If not, then return to previous steps to track down the possible cause and create a new plan of action. This may be the most frustrating part of our job. We have a fix that we KNOW is going to work, but alas it doesn’t. At this point, don’t get discouraged or frustrated (unless you’re on your 4th go-round, then it becomes understandable). Focus, take a step back, ask someone else to take a look. Maybe the problem is something staring you right in the face, but you can see it because you’ve been staring at this screen for hours.

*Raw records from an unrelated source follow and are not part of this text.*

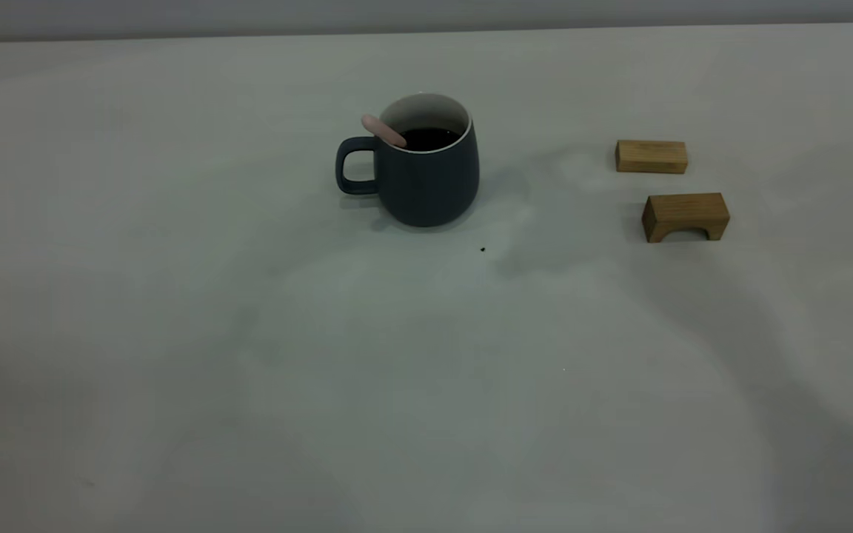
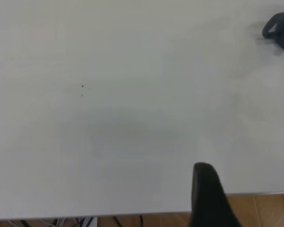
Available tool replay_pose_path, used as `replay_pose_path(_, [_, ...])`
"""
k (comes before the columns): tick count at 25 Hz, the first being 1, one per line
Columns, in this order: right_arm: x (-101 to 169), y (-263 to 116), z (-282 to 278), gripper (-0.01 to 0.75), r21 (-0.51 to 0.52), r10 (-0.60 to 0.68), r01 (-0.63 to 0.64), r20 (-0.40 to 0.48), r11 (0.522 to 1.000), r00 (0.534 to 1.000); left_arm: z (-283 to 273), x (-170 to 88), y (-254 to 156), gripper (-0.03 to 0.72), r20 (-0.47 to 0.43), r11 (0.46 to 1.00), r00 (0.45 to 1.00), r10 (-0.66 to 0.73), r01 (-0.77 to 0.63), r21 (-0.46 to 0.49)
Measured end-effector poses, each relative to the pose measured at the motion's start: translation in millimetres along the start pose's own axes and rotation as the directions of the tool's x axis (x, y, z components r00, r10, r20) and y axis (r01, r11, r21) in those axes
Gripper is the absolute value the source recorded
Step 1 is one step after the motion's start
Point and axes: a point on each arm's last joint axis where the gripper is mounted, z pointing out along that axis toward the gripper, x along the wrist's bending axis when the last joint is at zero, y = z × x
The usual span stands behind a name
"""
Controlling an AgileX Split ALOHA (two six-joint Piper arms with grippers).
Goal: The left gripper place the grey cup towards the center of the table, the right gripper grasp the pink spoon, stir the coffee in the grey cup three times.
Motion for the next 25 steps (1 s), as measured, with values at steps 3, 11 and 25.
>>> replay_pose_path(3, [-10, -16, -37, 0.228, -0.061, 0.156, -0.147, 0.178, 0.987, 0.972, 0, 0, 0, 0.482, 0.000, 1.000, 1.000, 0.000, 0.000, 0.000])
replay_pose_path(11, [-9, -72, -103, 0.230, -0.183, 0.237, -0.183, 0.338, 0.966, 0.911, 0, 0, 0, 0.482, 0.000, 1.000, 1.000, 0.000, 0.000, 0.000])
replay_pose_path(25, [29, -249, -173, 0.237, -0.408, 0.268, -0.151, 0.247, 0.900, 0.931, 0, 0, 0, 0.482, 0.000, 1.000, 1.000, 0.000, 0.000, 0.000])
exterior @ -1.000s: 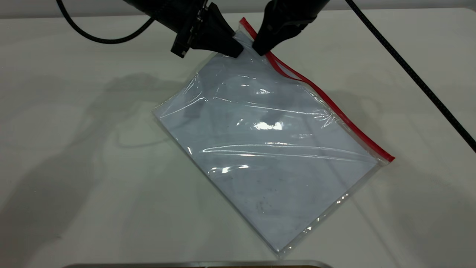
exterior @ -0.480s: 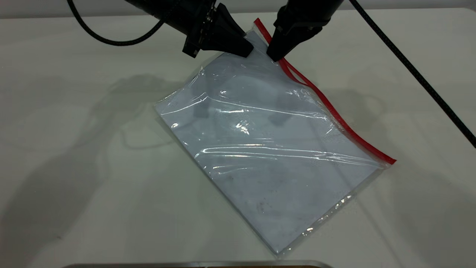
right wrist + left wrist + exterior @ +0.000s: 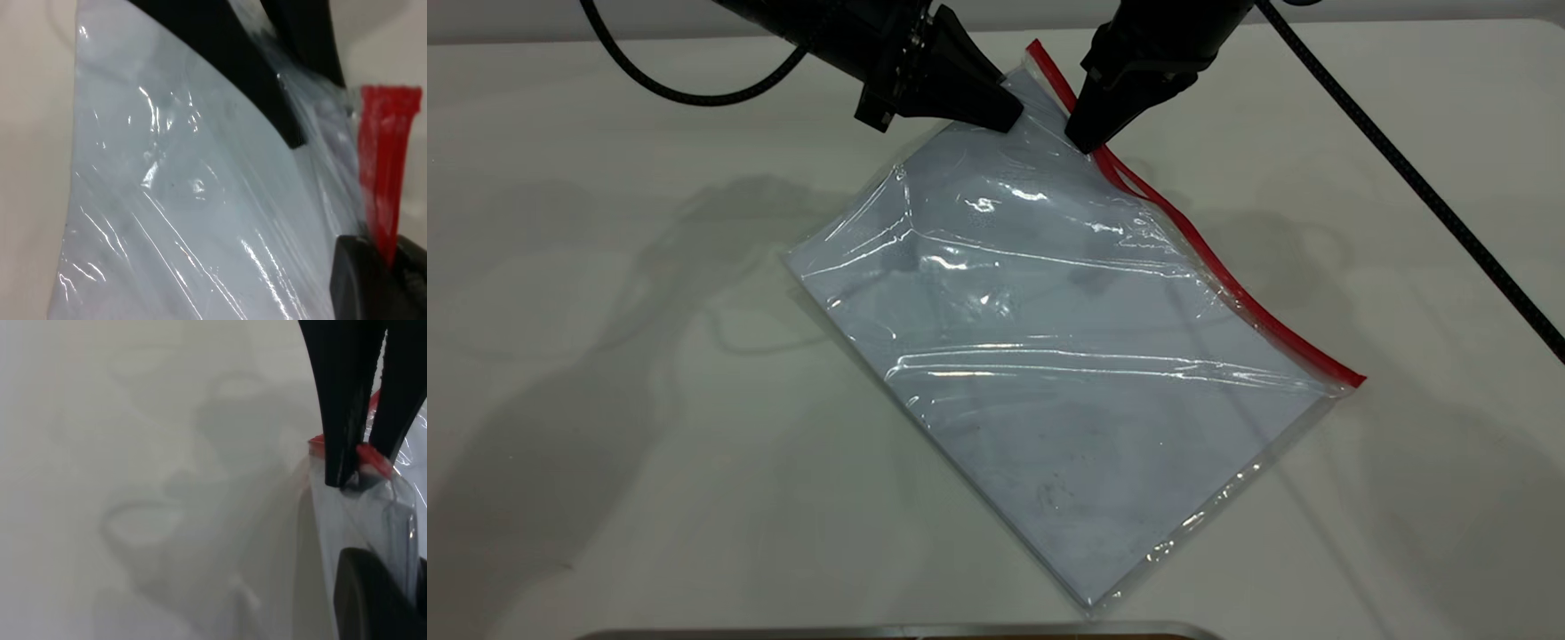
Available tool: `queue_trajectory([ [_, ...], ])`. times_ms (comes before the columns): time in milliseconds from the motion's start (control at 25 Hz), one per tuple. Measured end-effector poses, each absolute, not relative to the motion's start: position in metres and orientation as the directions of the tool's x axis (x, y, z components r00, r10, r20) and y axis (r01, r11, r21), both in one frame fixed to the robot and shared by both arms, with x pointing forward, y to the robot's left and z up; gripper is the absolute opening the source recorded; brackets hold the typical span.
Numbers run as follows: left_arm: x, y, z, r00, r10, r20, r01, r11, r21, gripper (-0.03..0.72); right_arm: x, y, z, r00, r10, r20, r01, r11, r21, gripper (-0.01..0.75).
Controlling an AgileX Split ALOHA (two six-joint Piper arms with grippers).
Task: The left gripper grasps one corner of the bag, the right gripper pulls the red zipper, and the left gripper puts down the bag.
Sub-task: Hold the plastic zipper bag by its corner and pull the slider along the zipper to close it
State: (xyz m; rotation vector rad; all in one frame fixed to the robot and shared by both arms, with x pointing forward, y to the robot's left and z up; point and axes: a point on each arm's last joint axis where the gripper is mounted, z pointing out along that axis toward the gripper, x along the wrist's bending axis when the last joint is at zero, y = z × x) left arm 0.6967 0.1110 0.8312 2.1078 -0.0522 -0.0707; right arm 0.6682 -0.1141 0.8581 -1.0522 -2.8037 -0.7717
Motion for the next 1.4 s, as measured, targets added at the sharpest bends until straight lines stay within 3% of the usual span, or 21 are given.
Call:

With our example we were able to update the password in RADIUS for our LDAP service account, test, and success! We can now see new clients authentications coming through in the logs. We’ve reached out to Linda in Accounting to ensure she was able to access the wifi on her phone and gave thanks for her patience.
Document the Results
The most important step that often gets overlooked. Being able to look back at an issue or build a new knowledge-base article will save all the time you spent troubleshooting an issue in the future. Going through a postmortem with your team gives you a chance to see what you did well, where you could improve, provide new documentation, and prevent future instances of the same problem.
To finish up our example we created new alerts for service accounts to go to the owner when accounts are expired or disabled, alert when RADIUS fails to connect with LDAP, and built a redundant RADIUS server to prevent future global outages like the one we saw here.